[Collected data]
───
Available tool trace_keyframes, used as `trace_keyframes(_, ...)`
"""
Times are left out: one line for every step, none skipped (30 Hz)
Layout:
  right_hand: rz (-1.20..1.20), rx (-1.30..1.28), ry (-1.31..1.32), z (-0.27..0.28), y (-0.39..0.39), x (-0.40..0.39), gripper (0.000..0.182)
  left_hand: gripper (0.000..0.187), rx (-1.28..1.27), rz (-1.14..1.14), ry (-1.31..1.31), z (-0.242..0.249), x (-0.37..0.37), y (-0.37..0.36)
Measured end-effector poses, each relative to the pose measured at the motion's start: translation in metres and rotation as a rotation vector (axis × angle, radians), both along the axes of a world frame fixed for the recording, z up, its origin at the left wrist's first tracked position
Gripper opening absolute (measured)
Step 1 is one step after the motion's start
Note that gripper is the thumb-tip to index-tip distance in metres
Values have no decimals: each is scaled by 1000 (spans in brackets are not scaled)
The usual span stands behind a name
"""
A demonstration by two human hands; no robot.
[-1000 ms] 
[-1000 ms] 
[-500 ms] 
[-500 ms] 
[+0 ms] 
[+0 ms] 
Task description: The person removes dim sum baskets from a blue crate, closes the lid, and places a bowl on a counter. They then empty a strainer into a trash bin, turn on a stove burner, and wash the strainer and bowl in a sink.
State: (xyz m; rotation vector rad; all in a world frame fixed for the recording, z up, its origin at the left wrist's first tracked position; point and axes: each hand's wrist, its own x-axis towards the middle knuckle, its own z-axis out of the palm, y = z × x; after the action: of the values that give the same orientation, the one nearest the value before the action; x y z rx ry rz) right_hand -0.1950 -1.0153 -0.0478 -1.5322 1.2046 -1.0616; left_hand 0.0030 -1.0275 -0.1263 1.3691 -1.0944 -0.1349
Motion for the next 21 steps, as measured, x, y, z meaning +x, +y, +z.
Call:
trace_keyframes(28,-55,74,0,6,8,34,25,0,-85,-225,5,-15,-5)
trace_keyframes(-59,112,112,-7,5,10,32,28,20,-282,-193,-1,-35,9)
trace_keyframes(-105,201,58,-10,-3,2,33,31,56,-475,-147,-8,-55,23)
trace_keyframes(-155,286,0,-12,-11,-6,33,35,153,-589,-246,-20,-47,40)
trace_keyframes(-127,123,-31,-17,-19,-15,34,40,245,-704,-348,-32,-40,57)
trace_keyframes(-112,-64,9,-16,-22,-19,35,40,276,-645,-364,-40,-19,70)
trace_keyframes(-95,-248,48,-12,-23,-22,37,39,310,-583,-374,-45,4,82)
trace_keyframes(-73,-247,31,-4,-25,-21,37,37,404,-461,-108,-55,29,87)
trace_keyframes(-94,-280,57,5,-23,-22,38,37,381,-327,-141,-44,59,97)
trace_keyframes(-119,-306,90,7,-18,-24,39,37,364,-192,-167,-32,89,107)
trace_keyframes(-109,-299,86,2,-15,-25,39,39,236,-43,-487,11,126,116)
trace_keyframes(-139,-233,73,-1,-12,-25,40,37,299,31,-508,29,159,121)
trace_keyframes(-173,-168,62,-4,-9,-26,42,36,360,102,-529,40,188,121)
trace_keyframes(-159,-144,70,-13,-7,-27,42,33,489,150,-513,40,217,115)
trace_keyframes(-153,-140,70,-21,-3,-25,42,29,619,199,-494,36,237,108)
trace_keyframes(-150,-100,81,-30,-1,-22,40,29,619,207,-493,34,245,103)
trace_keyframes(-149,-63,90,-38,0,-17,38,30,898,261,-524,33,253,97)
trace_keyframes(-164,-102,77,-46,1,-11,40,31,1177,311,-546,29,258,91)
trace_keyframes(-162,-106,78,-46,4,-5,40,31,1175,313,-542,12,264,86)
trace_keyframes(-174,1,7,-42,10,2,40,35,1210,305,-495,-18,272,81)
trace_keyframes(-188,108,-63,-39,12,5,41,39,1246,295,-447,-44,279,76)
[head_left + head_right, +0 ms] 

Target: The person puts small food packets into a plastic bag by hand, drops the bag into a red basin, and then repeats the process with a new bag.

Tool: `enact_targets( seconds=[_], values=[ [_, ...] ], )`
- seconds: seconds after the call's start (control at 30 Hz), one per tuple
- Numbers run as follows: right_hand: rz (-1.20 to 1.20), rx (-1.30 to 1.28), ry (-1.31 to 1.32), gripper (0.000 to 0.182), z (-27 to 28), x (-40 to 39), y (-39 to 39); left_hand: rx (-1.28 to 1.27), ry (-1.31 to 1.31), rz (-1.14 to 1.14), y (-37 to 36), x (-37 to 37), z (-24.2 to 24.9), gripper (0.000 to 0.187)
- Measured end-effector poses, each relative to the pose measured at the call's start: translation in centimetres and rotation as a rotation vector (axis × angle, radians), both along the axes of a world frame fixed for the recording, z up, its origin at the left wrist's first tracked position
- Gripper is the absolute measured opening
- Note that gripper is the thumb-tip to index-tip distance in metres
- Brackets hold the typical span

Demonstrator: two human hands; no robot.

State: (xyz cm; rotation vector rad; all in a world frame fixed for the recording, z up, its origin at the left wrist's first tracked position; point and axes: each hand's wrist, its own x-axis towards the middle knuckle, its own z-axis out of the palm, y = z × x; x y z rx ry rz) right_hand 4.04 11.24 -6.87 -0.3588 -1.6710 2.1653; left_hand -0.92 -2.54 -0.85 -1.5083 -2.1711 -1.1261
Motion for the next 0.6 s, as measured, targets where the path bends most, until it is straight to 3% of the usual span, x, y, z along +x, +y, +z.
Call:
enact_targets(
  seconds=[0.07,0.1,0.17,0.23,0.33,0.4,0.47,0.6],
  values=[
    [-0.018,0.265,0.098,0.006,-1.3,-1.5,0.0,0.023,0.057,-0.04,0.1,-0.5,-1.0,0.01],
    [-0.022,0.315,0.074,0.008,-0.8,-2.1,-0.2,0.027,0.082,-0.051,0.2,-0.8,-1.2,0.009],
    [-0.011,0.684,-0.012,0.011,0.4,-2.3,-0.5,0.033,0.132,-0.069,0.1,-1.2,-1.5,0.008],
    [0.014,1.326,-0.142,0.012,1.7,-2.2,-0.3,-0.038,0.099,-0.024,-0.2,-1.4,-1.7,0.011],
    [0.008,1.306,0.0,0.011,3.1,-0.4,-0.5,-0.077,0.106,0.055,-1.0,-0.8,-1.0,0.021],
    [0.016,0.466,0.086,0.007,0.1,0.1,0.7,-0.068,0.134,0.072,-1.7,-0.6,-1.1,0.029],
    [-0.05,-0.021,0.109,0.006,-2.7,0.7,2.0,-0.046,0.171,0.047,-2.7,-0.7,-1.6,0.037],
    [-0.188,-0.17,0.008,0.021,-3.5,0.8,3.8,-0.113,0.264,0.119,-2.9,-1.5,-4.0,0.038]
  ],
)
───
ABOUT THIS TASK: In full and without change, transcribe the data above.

RESPONSE TO THE TASK:
Available tool trace_keyframes, used as `trace_keyframes(_, ...)`
"""
Times are left out: one line for every step, none skipped (30 Hz)
Layout:
  right_hand: rz (-1.20..1.20), rx (-1.30..1.28), ry (-1.31..1.32), z (-0.27..0.28), y (-0.39..0.39), x (-0.40..0.39), gripper (0.000..0.182)
  left_hand: gripper (0.000..0.187), rx (-1.28..1.27), rz (-1.14..1.14), ry (-1.31..1.31), z (-0.242..0.249), x (-0.37..0.37), y (-0.37..0.36)
Measured end-effector poses, each relative to the pose measured at the motion's start: translation in metres and rotation as a rotation vector (axis × angle, radians), both along the axes of a world frame fixed for the recording, z up, its origin at the left wrist's first tracked position
Gripper opening absolute (measured)
Step 1 is one step after the motion's start
Note that gripper is the thumb-tip to index-tip distance in metres
Values have no decimals: each is scaled by 1000 (spans in brackets are not scaled)
The usual span stands behind a name
"""
A demonstration by two human hands; no robot.
[-1000 ms] 
[-1000 ms] 
[-500 ms] 
[-500 ms] 
[+0 ms] 
[+0 ms] 
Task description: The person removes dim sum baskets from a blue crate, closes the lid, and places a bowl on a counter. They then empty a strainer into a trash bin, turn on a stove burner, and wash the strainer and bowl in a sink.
State: (xyz m; rotation vector rad; all in a world frame fixed for the recording, z up, its origin at the left wrist's first tracked position; point and axes: each hand's wrist, its own x-axis towards the middle knuckle, its own z-axis out of the palm, y = z × x; after the action: of the values that give the same orientation, the one nearest the value before the action; x y z rx ry rz) right_hand -0.1950 -1.0153 -0.0478 -1.5322 1.2046 -1.0616; left_hand 0.0030 -1.0275 -0.1263 1.3691 -1.0944 -0.1349
Motion for the next 21 steps, as measured, x, y, z meaning +x, +y, +z.
Call:
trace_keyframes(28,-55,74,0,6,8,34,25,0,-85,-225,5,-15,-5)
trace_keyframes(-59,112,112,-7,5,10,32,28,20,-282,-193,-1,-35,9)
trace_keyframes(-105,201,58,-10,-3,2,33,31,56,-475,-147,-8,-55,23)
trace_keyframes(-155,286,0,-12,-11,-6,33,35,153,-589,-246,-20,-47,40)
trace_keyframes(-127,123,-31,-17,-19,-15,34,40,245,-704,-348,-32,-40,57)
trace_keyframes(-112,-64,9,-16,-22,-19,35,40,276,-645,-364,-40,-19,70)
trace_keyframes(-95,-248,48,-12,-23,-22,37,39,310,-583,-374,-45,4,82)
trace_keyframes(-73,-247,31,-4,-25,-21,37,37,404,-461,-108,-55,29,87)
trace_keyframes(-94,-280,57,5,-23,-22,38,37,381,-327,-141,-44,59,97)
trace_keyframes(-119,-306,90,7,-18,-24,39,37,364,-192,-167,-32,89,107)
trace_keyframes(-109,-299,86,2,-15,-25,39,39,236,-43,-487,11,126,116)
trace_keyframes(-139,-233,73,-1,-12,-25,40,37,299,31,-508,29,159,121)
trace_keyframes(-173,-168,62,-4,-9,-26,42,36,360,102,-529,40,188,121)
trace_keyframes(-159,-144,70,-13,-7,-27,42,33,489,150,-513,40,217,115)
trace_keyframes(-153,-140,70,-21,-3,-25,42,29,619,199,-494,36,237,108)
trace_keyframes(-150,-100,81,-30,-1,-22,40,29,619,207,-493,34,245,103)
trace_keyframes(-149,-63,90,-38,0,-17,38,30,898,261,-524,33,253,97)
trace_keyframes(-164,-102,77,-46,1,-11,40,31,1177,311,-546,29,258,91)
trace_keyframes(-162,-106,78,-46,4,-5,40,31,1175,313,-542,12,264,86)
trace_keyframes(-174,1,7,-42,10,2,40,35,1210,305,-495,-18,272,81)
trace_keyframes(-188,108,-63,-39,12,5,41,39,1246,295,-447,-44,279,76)
[head_left + head_right, +0 ms] 

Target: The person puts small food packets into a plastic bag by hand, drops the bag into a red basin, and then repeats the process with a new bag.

Tool: `enact_targets( seconds=[_], values=[ [_, ...] ], )`
- seconds: seconds after the call's start (control at 30 Hz), one per tuple
- Numbers run as follows: right_hand: rz (-1.20 to 1.20), rx (-1.30 to 1.28), ry (-1.31 to 1.32), gripper (0.000 to 0.182), z (-27 to 28), x (-40 to 39), y (-39 to 39); left_hand: rx (-1.28 to 1.27), ry (-1.31 to 1.31), rz (-1.14 to 1.14), y (-37 to 36), x (-37 to 37), z (-24.2 to 24.9), gripper (0.000 to 0.187)
- Measured end-effector poses, each relative to the pose measured at the call's start: translation in centimetres and rotation as a rotation vector (axis × angle, radians), both along the axes of a world frame fixed for the recording, z up, its origin at the left wrist's first tracked position
- Gripper is the absolute measured opening
- Note that gripper is the thumb-tip to index-tip distance in metres
- Brackets hold the typical span

Demonstrator: two human hands; no robot.

State: (xyz cm; rotation vector rad; all in a world frame fixed for the recording, z up, its origin at the left wrist's first tracked position; point and axes: each hand's wrist, its own x-axis towards the middle knuckle, its own z-axis out of the palm, y = z × x; x y z rx ry rz) right_hand 4.04 11.24 -6.87 -0.3588 -1.6710 2.1653; left_hand -0.92 -2.54 -0.85 -1.5083 -2.1711 -1.1261
Motion for the next 0.6 s, as measured, targets where the path bends most, until it is straight to 3% of the usual span, x, y, z along +x, +y, +z.
Call:
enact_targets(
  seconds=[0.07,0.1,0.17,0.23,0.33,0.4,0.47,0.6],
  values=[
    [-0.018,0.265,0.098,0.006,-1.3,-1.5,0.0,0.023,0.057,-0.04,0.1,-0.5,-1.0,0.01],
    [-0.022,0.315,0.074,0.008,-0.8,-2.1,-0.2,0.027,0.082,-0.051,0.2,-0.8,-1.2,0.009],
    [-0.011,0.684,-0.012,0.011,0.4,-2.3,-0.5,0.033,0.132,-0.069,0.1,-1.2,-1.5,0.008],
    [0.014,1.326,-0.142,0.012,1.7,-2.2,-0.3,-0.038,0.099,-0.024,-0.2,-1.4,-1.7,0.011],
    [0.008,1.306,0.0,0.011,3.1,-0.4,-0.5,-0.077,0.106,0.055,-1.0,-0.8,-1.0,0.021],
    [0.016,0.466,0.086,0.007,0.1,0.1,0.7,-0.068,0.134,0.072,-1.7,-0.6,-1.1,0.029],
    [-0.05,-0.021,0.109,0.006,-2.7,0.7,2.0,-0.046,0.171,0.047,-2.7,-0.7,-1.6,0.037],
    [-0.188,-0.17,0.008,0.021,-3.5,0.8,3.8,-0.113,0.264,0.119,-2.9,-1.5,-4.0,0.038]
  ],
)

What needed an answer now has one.